## THE PROBLEM
Write out the listing from the line with "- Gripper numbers" to the line with "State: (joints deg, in", both lines included, exactly and nothing beyond. Leave pictures out.

## INFORMATION SHOWN

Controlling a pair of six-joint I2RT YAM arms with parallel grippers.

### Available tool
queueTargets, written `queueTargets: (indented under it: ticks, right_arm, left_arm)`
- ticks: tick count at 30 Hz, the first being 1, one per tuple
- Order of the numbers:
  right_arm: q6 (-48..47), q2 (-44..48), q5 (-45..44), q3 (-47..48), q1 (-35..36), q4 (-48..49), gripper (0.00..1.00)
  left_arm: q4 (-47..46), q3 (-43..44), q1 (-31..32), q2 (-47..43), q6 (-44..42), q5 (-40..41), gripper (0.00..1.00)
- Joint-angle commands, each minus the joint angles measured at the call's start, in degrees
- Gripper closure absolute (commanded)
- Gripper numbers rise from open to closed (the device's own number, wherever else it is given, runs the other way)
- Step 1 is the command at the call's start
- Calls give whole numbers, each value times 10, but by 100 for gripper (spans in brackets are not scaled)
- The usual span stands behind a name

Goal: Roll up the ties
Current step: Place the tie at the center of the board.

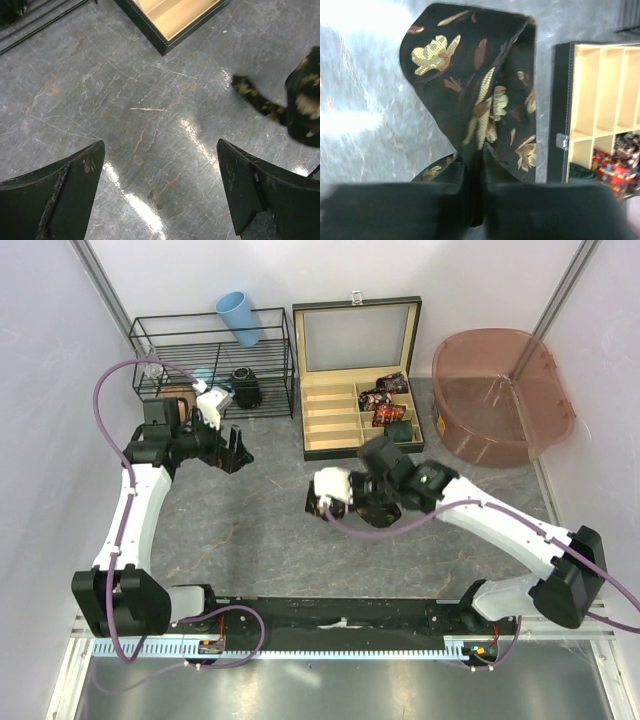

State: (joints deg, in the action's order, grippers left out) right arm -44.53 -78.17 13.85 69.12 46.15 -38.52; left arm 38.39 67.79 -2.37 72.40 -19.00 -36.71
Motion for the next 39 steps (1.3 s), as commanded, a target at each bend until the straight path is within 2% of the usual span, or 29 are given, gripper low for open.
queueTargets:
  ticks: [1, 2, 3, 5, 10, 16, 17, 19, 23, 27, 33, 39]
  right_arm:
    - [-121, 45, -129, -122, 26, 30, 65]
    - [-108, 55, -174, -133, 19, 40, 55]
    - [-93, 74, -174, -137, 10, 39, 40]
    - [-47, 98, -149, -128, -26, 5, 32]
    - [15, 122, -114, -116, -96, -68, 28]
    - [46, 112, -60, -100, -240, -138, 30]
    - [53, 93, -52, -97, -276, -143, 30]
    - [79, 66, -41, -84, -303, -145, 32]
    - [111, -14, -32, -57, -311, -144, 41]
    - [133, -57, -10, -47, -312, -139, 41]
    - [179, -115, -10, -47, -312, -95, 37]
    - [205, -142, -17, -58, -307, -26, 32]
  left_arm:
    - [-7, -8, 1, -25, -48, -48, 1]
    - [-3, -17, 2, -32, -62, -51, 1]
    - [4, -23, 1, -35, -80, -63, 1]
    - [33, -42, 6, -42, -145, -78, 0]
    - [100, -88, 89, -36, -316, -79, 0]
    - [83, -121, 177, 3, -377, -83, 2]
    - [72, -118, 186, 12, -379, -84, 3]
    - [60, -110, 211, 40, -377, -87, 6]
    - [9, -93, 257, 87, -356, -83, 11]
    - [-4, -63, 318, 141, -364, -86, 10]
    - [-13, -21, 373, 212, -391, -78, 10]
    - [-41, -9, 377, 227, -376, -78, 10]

## WRITTEN ANSWER
- Gripper numbers rise from open to closed (the device's own number, wherever else it is given, runs the other way)
- Step 1 is the command at the call's start
- Calls give whole numbers, each value times 10, but by 100 for gripper (spans in brackets are not scaled)
- The usual span stands behind a name

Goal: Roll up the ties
Current step: Place the tie at the center of the board.


State: (joints deg, in the action's order, grippers left out) right arm -44.53 -78.17 13.85 69.12 46.15 -38.52; left arm 38.39 67.79 -2.37 72.40 -19.00 -36.71

This exercise requires no further work.